May 12, 2007
notes on a move
- Yesterday I woke up at my usual time, wound up tight with excitement. This dissipated during the 8 hours of packing as we waited for the call. By the time we picked up the keys and took my parents to a really nice dinner at a really nice restaurant next to the lawyers' office, I was completely spent.
- Then I went to Drunken Knitting and a rock concert.
- Six hours of sleep. That concert whipped a moose's ass, but still. 8 straight hours of packing plus 7 straight hours of social events followed by 6 hours of sleep makes for crankiness. Plus, I had to leave before Laura Barrett. I want REVENGE.

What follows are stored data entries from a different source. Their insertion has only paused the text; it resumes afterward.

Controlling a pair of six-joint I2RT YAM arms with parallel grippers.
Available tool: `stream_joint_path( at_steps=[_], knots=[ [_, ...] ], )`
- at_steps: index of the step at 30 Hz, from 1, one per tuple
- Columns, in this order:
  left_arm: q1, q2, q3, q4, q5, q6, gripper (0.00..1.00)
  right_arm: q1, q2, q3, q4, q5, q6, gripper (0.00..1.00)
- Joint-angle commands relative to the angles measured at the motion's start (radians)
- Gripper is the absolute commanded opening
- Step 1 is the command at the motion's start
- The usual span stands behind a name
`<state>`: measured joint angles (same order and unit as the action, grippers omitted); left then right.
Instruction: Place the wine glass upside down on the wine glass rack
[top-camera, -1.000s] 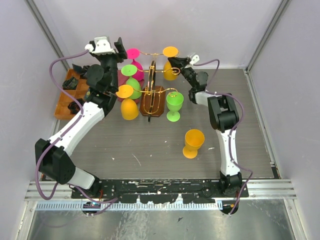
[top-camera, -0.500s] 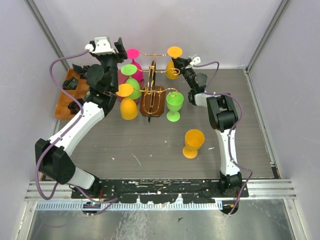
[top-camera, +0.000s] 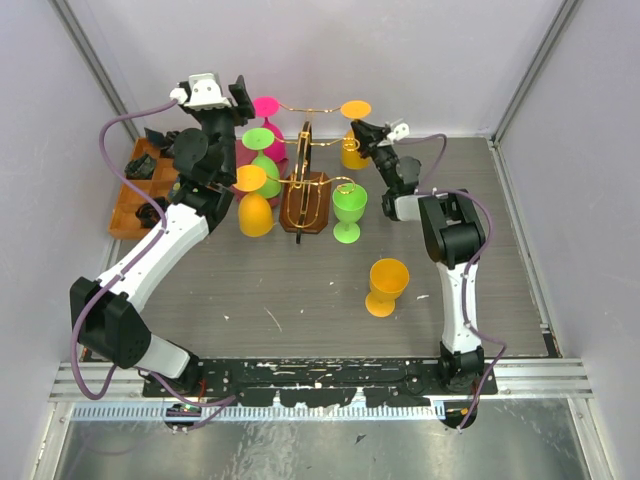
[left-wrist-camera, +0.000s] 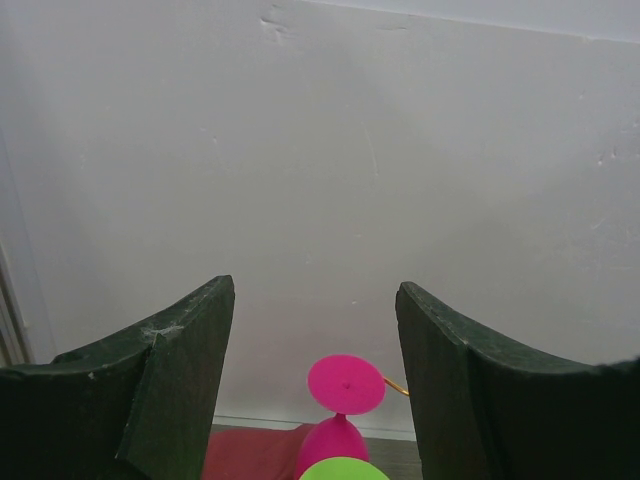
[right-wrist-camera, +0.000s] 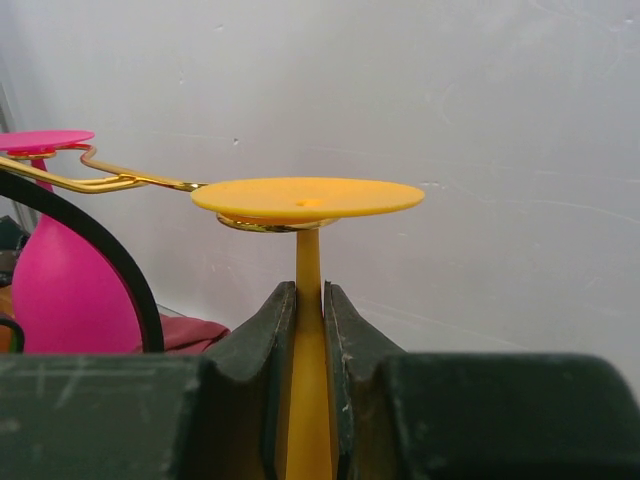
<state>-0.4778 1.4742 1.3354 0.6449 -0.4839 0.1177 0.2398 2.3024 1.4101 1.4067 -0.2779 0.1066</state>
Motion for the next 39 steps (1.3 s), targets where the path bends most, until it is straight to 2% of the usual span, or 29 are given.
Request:
stream_joint_path(
  at_steps=[1, 13, 15, 20, 28, 35, 39],
  knots=[
    [0.007, -0.007, -0.002, 0.014, 0.004, -0.011, 0.72, -0.001, -0.074, -0.037, 0.067, -0.017, 0.002, 0.01],
    [0.008, -0.008, 0.001, 0.003, 0.006, -0.01, 0.72, 0.037, -0.047, 0.025, 0.006, -0.127, -0.004, 0.01],
    [0.008, -0.009, 0.002, 0.0, 0.007, -0.011, 0.72, 0.043, -0.045, 0.033, 0.006, -0.128, -0.003, 0.06],
    [0.007, -0.006, 0.002, -0.009, 0.012, -0.023, 0.73, 0.046, -0.059, 0.012, 0.017, -0.126, 0.001, 0.26],
    [0.008, -0.016, -0.001, -0.053, 0.023, -0.033, 0.74, 0.031, -0.129, -0.122, 0.067, -0.029, -0.002, 0.5],
    [0.01, -0.031, 0.038, -0.193, 0.196, -0.012, 0.77, -0.015, -0.226, -0.278, 0.122, 0.048, 0.011, 0.62],
    [0.01, -0.04, 0.071, -0.312, 0.485, 0.028, 0.75, -0.044, -0.311, -0.36, 0.106, 0.092, 0.004, 0.65]
  ],
)
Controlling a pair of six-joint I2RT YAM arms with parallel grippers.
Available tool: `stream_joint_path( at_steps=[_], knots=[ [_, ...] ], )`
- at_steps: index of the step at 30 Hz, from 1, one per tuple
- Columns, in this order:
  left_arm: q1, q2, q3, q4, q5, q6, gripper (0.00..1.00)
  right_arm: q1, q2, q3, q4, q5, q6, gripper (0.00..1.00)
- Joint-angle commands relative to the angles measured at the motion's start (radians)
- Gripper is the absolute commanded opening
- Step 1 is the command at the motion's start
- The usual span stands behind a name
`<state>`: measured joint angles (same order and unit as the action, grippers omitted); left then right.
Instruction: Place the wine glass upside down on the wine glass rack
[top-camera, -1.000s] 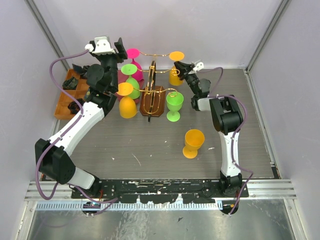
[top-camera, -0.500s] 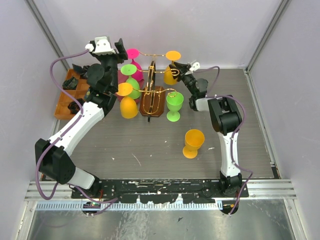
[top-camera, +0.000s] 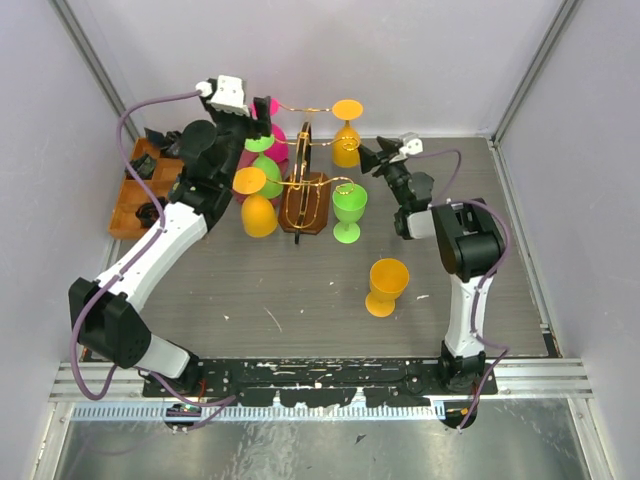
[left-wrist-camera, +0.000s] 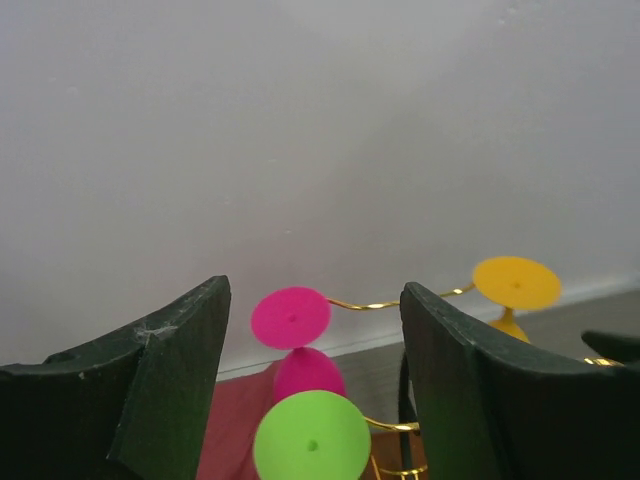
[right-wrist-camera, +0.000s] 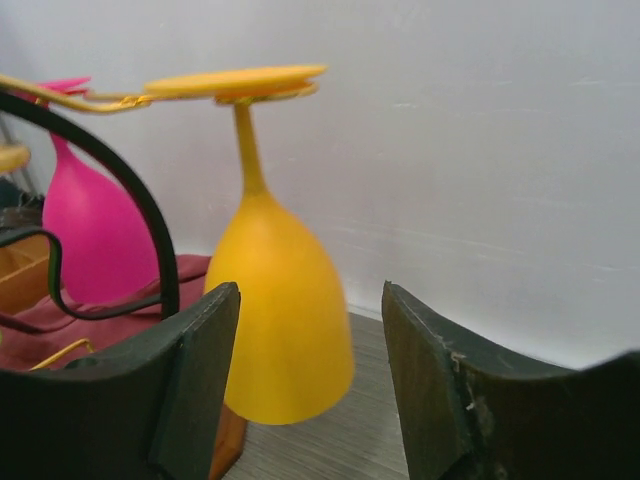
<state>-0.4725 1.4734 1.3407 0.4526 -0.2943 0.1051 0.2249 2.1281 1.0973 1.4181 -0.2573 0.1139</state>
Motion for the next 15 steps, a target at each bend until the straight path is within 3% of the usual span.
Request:
stream_joint_path(
  at_steps=[1, 5, 9, 12, 15],
  knots=[
    [0.002, -0.043, 0.074, -0.15, 0.412, 0.042, 0.75, -0.037, -0.158, -0.067, 0.086, 0.085, -0.007, 0.65],
    [-0.031, -0.065, 0.064, -0.211, 0.634, 0.066, 0.73, -0.065, -0.247, -0.122, -0.016, 0.136, -0.023, 0.67],
    [-0.13, -0.079, 0.041, -0.344, 0.672, 0.231, 0.74, -0.085, -0.33, -0.129, -0.189, 0.173, -0.054, 0.71],
    [-0.189, -0.076, 0.03, -0.413, 0.683, 0.266, 0.75, -0.096, -0.394, -0.088, -0.396, 0.245, -0.046, 0.74],
    [-0.247, -0.07, 0.009, -0.414, 0.706, 0.259, 0.75, -0.11, -0.443, 0.028, -0.712, 0.34, -0.019, 0.76]
  ],
)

- Our goal today: move the bookshelves, because books are easy to pack and stupidly heavy so do them first; move the stuff in the closet and the garage because it's all still in storage boxes; move the stuff in the kitchen because we don't need it. We moved all the bookshelves, half the kitchen, both desks, the trunk and the glider rocker. Next weekend is going to DESTROY ME.
- Things I have abandoned to the second-hand market: a model car with a glue company logo painted on the side, "Mr. X" by Peter Straub, a street map of Toronto that's easily 15 years old, a Donny Osmond LP with his big smarmy face grinning in a floppy cap, a tray of videos, and the deed to real estate on the Moon.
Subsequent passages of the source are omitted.